In the Classical world the corresponding change occurred about 460, when Polygnotus, the last of the great fresco-painters, ceded the inheritance of the grand style to Polycletus and free sculpture in the round. Till then—as late even as Polygnotus’s contemporaries Myron and the masters of the Olympia pediment—the form-language of a purely planar art had dominated that of statuary also; for, just as painting had developed its form more and more towards the ideal of the silhouette of colour with internal drawing superposed—to such an extent that at last there was almost no difference between the painted relief and the flat picture—so also the sculptor had regarded the frontal outline as it presented itself to the beholder as the true symbol of the Ethos, the cultural type, that he meant his figure to represent. The field of the temple-pediment constitutes a picture; seen from the proper distance, it makes exactly the same impression as its contemporary the red-figure vase-painting. In Polycletus’s generation the monumental wall-painting gives place to the board-picture, the “picture” proper, in tempera or wax—a clear indication that the great style has gone to reside elsewhere. The ambition of Apollodorus’s shadow painting was not in any sense what we call chiaroscuro and atmosphere, but sheer modelling in the round in the sculptor’s sense; and of Zeuxis Aristotle says expressly that his work lacked “Ethos.” Thus, this newer Classical painting with its cleverness and human charm is the equivalent of our 18th-Century work. Both lacked the inner greatness and both tried by force of virtuosity to speak in the language of that single and final Art which in each case stood for ornamentation in the higher sense. Hence Polycletus and Phidias aline themselves with Bach and Händel; as the Western masters liberated strict musical form from the executive methods of the Painting, so the Greek masters finally delivered the statue from the associations of the Relief.

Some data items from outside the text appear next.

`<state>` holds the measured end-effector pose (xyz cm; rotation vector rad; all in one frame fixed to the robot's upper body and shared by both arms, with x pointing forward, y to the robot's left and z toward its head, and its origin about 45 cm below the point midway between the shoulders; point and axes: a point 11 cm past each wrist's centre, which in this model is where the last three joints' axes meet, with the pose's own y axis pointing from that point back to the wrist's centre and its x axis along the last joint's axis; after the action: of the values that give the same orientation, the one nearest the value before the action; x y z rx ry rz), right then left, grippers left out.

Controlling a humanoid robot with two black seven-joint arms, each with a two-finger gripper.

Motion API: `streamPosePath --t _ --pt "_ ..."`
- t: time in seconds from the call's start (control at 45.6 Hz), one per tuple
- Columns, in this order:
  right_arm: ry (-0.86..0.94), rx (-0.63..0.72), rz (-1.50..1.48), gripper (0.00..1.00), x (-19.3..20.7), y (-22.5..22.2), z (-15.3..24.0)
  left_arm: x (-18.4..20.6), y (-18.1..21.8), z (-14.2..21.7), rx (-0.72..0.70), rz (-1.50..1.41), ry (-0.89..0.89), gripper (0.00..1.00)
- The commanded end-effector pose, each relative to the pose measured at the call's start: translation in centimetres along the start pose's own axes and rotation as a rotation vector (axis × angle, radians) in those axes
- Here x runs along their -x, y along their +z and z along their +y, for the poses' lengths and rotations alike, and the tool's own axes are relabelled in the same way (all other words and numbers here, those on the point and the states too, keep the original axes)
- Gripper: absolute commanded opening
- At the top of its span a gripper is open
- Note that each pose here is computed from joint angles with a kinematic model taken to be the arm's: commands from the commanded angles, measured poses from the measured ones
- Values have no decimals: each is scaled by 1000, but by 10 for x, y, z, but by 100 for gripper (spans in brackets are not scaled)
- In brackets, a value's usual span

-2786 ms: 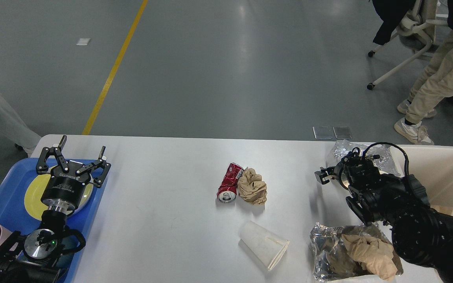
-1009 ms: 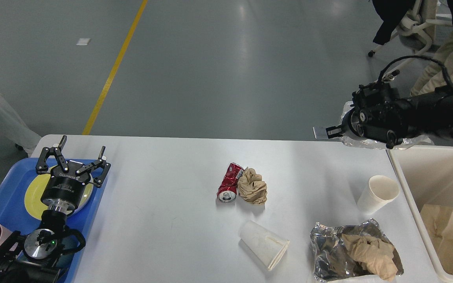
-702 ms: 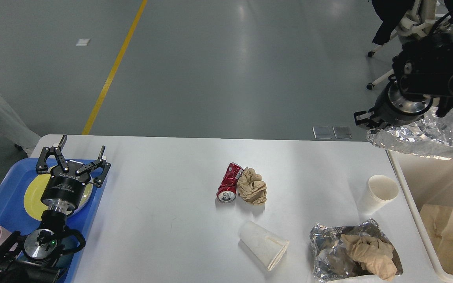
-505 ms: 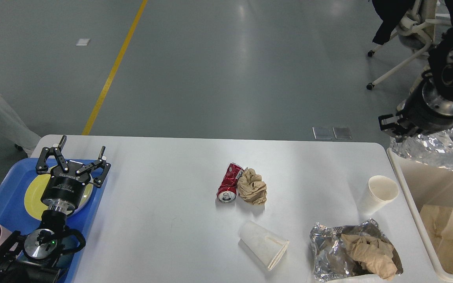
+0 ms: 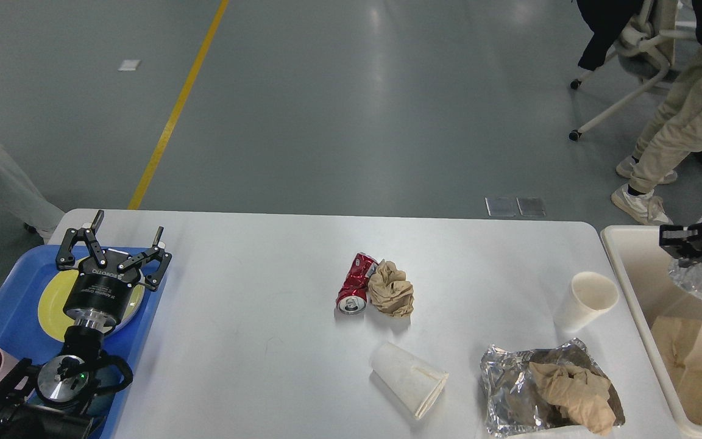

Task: Tidy desktop
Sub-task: 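Lift the crumpled foil and drop it into the white bin, then raise the right gripper out of the white bin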

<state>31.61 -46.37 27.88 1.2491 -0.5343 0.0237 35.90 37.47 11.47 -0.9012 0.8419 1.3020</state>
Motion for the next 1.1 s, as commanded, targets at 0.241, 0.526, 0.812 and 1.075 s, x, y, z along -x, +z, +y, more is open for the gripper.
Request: streamPosePath --t 0.241,0.526,0.812,1.075 --pt "72 143 -199 0 36 80 -140 0 0 0 0 0 0 97" --pt "190 175 -171 0 71 52 -208 0 0 0 0 0 0 96" --pt "255 132 -132 0 94 17 -225 0 0 0 0 0 0 96" --pt "248 142 -131 0 102 21 -228 0 0 0 0 0 0 97"
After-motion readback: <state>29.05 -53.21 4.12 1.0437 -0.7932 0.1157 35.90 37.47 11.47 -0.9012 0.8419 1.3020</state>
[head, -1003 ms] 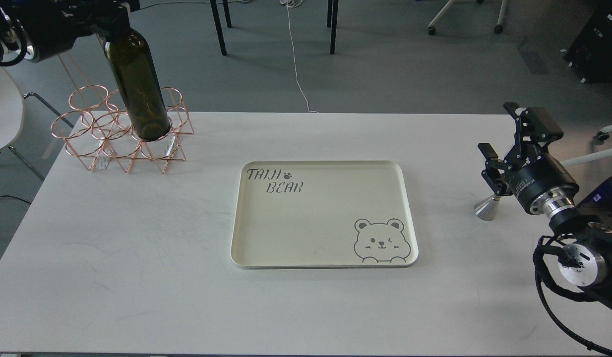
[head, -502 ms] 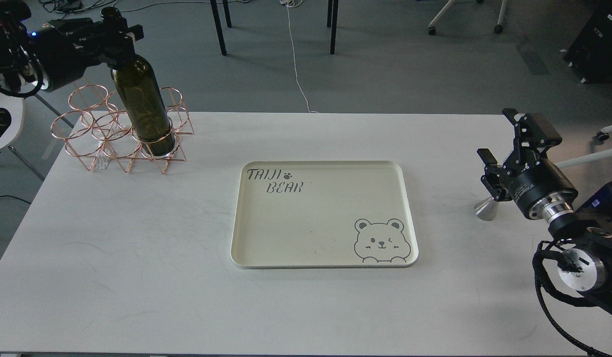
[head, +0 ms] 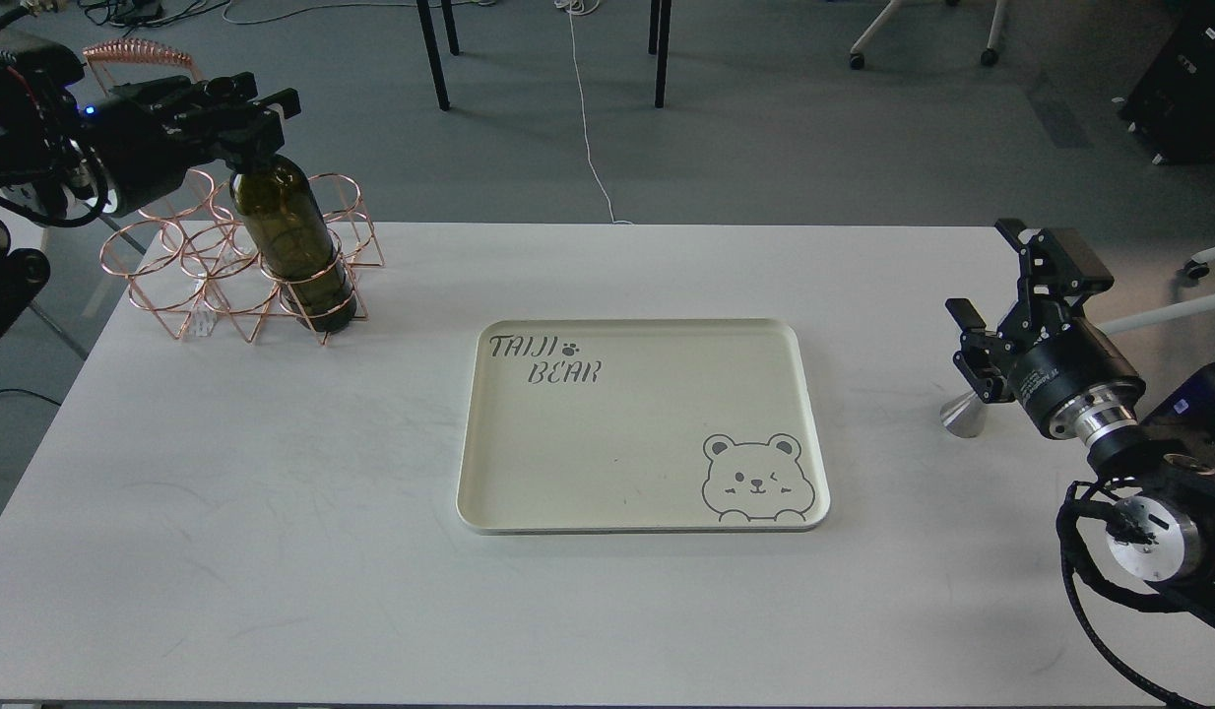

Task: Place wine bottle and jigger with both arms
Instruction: 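Open the left gripper and withdraw it from the bottle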

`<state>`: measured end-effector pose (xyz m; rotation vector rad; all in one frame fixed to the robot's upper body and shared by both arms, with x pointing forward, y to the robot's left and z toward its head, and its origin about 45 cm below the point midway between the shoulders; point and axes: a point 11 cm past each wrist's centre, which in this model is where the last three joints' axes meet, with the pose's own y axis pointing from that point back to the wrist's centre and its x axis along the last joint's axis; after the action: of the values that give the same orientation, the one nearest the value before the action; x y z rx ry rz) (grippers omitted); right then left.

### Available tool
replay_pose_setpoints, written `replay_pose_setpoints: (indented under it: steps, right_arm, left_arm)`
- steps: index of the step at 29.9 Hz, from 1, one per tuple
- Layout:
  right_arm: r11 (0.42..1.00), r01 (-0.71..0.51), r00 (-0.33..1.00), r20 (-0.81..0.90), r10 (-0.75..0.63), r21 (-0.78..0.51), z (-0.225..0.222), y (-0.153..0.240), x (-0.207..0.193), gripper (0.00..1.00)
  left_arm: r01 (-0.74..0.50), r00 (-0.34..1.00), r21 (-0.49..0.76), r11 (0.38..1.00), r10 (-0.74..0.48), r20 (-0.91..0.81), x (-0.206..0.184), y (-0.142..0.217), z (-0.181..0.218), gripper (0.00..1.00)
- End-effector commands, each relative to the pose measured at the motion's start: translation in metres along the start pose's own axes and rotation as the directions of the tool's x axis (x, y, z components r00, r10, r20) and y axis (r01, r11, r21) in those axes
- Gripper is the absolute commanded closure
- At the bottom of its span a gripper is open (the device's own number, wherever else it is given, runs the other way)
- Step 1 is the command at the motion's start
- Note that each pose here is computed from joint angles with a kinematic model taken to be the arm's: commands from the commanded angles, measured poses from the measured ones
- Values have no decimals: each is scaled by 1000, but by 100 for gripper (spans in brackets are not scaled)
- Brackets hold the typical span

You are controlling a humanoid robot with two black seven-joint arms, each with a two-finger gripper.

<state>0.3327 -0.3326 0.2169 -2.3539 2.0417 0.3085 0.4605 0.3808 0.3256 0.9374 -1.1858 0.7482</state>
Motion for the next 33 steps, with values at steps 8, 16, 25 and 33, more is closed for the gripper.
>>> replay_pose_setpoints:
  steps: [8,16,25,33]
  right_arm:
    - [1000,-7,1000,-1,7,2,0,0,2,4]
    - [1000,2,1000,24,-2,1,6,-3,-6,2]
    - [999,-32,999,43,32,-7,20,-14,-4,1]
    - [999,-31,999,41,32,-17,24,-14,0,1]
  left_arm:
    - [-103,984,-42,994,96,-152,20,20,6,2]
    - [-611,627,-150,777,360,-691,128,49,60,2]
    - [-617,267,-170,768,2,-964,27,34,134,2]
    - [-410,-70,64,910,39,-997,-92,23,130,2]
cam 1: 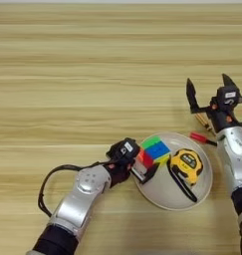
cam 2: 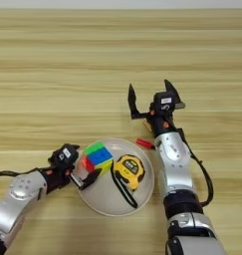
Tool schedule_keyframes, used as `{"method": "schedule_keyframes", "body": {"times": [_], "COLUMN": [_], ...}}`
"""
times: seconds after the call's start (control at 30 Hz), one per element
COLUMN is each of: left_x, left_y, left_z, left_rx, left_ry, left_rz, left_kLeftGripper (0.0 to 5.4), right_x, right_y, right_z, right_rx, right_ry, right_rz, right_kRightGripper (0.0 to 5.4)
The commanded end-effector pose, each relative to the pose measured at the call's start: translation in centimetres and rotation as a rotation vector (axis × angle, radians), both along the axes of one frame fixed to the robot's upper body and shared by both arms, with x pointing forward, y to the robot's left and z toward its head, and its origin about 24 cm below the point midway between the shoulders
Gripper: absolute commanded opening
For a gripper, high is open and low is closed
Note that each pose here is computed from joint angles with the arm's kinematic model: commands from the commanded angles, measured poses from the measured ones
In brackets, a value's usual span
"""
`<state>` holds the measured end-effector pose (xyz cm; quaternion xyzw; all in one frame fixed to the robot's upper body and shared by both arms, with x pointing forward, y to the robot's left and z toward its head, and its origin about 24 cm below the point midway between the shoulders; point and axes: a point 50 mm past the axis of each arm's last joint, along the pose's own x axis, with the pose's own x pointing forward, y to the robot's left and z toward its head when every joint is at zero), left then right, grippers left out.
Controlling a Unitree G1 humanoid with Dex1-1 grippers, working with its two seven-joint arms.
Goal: Move the objects on the table
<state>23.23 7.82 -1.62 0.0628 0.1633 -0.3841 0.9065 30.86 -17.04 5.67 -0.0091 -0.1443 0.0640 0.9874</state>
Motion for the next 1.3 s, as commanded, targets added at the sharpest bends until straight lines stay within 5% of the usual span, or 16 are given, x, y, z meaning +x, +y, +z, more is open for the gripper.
{"method": "schedule_keyframes", "body": {"times": [0.03,0.3,0.4,0.77,1.1,1.3], "left_x": [0.4,0.8,1.2,4.6,6.1,6.2], "left_y": [0.2,0.4,0.8,4.8,7.8,7.4], "left_z": [0.5,1.5,2.2,5.0,5.1,4.4], "left_rx": [-0.011,-0.062,-0.148,-0.238,-0.163,-0.102], "left_ry": [-0.027,-0.066,-0.044,-0.142,-0.215,-0.262], "left_rz": [0.019,0.041,0.069,0.293,0.452,0.508], "left_kLeftGripper": [5.36,5.36,5.36,5.36,5.36,5.36], "right_x": [0.1,0.2,0.2,0.3,0.2,0.1], "right_y": [0.2,0.3,0.3,0.3,-0.3,-1.6], "right_z": [0.1,0.1,0.1,0.0,0.0,0.1], "right_rx": [-0.003,-0.003,-0.003,-0.002,-0.007,-0.014], "right_ry": [-0.001,-0.002,-0.001,0.004,0.005,0.009], "right_rz": [-0.001,0.001,0.000,0.000,-0.002,-0.009], "right_kRightGripper": [5.40,5.40,5.40,5.40,5.40,5.40]}}
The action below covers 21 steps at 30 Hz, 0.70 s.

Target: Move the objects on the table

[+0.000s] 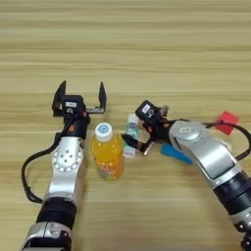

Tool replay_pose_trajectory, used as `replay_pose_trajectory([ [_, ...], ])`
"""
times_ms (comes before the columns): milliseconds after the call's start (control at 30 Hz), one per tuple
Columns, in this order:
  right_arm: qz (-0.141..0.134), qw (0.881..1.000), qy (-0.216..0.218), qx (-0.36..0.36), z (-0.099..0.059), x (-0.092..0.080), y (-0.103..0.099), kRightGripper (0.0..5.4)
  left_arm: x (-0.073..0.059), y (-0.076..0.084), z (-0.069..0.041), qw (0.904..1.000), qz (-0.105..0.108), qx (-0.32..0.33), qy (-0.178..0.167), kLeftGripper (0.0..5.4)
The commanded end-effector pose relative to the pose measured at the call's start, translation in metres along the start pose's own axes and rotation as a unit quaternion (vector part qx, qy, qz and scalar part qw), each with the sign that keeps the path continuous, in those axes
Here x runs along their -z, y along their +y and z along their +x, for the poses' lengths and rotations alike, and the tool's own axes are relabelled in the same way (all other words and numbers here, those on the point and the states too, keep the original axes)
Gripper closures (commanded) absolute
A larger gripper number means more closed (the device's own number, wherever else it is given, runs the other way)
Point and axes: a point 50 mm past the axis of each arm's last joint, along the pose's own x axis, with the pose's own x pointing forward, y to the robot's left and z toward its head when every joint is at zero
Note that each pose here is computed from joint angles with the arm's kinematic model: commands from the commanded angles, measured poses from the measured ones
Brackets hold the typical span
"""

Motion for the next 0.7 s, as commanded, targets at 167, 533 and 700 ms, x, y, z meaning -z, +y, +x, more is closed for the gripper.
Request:
replay_pose_trajectory([
  [167, 0.012, 1.0, 0.028, -0.008, 0.007, 0.004, 0.006, 0.02, -0.003, -0.002, 0.002, 0.9999, 0.004, 0.004, -0.009, 0.0],
  [533, 0.042, 0.997, 0.056, 0.011, 0.014, 0.019, -0.008, 0.02, -0.003, -0.002, 0.003, 0.9999, 0.004, 0.004, -0.009, 0.0],
  [700, 0.058, 0.996, 0.067, -0.004, 0.013, 0.025, -0.01, 0.25, -0.003, -0.002, 0.003, 0.9999, 0.005, 0.005, -0.009, 0.0],
])
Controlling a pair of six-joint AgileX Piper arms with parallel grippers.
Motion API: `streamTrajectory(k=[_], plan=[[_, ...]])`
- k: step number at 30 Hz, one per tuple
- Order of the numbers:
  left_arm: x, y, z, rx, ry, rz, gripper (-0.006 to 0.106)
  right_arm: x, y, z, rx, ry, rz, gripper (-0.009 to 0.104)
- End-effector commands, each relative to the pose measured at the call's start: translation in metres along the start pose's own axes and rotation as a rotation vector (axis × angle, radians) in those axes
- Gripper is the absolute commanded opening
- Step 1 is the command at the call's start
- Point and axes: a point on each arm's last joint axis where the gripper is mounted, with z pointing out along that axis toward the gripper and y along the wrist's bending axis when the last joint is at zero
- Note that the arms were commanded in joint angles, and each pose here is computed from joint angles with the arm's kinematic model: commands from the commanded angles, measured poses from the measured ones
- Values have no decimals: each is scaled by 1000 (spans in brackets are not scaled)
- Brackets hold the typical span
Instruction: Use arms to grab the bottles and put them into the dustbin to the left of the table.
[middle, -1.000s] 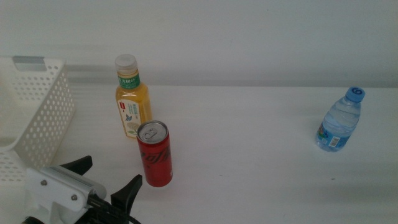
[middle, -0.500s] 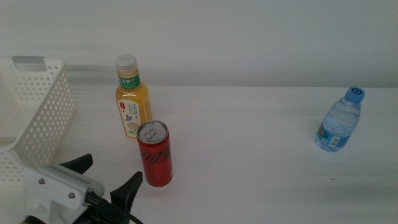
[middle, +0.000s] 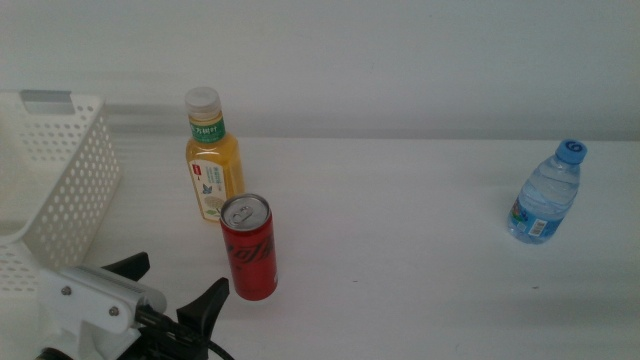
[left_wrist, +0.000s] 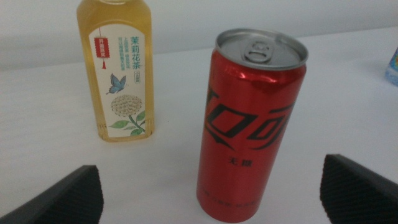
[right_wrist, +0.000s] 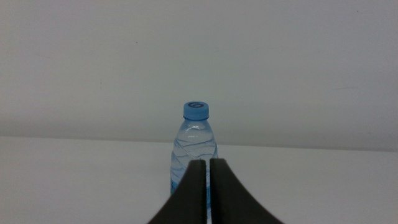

And with this full plastic and this full music the two Cultures reach their respective ends. A pure symbolism of mathematical rigour had become possible. Polycletus could produce his “canon” of the proportions of the human body, and his contemporary Bach the “Kunst der Fuge” and “Wohltemperiertes Klavier.” In the two arts that ensued, we have the last perfection of achievement that pure form saturated with meaning can give. Compare the tone-body of Faustian instrumental music, and within that system again the body of the strings (in Bach, too, the virtual unity of the winds), with the bodies of Attic statuary. Compare the meaning of the word “figure” to Haydn with its meaning to Praxiteles. In the one case it is the figure of a rhythmic motive in a web of voices, in the other the figure of an athlete. But in both cases the notion comes from mathematics and it is made plain that the aim thus finally attained is a union of the artistic and the mathematical spirit, for analysis like music, and Euclidean geometry like plastic, have both come to full comprehension of their tasks and the ultimate meaning of their respective number-languages. The mathematics of beauty and the beauty of mathematics are henceforth inseparable. The unending space of tone and the all-round body of marble or bronze are immediate interpretations of the extended. They belong to number-as-relation and to number-as-measure. In fresco and in oil-painting, in the laws of proportion and those of perspective, the mathematical is only indicated, but the two final arts are mathematics, and on these peaks Apollinian art and Faustian art are seen entire.
With the exit of fresco and oil-painting, the great masters of absolute plastic and absolute music file on to the stage, man after man. Polycletus is followed by Phidias, Pæonius, Alcamenes, Scopas, Praxiteles, Lysippus. Behind Bach and Händel come Gluck, Stamitz, the younger Bachs, Haydn, Mozart, Beethoven—in their hands an armoury of wonderful and now long-forgotten instruments, a whole magician’s world created by the discovering and inventing spirit of the West in the hope of getting more and more tones and timbres for the service and enhancement of musical expression—in their winds an abundance of grand, solemn, ornate, dainty, ironic, laughing and sobbing forms of perfectly regular structure, forms that no one now understands. In those days, in 18th-Century Germany especially, there was actually and effectively a Culture of Music that suffused all Life. Its type was Hoffmann’s Kapellmeister Kreisler. To-day it is hardly even a memory.
And with the 18th Century, too, architecture died at last, submerged and choked in the music of Rococo. On that last wonderful fragile growth of the Western architecture criticism has blown mercilessly, failing to realize that its origin is in the spirit of the fugue and that its non-proportion and non-form, its evanescence and instability and sparkle, its destruction of surface and visual order, are nothing else than a victory of tones and melodies over lines and walls, the triumph of pure space over material, of absolute becoming over the become. They are no longer buildings, these abbeys and castles and churches with their flowing façades and porches and “gingerbread” courts and their splendid staircases, galleries, salons and cabinets; they are sonatas, minuets, madrigals in stone, chamber-music in stucco, marble, ivory and fine woods, cantilene of volutes and cartouches, cadences of fliers and copings. The Dresden Zwinger is the most completely musical piece in all the world’s architecture, with an ornamentation like the tone of an old violin, an allegro fugitivo for small orchestra.
Germany produced the great musicians and therefore also the great architects of this century (Poppelmann, Schlüter, Bähr, Naumann, Fischer von Erlach, Dinzenhofer). In oil-painting she played no part at all: in instrumental music, on the contrary, hers was the principal rôle.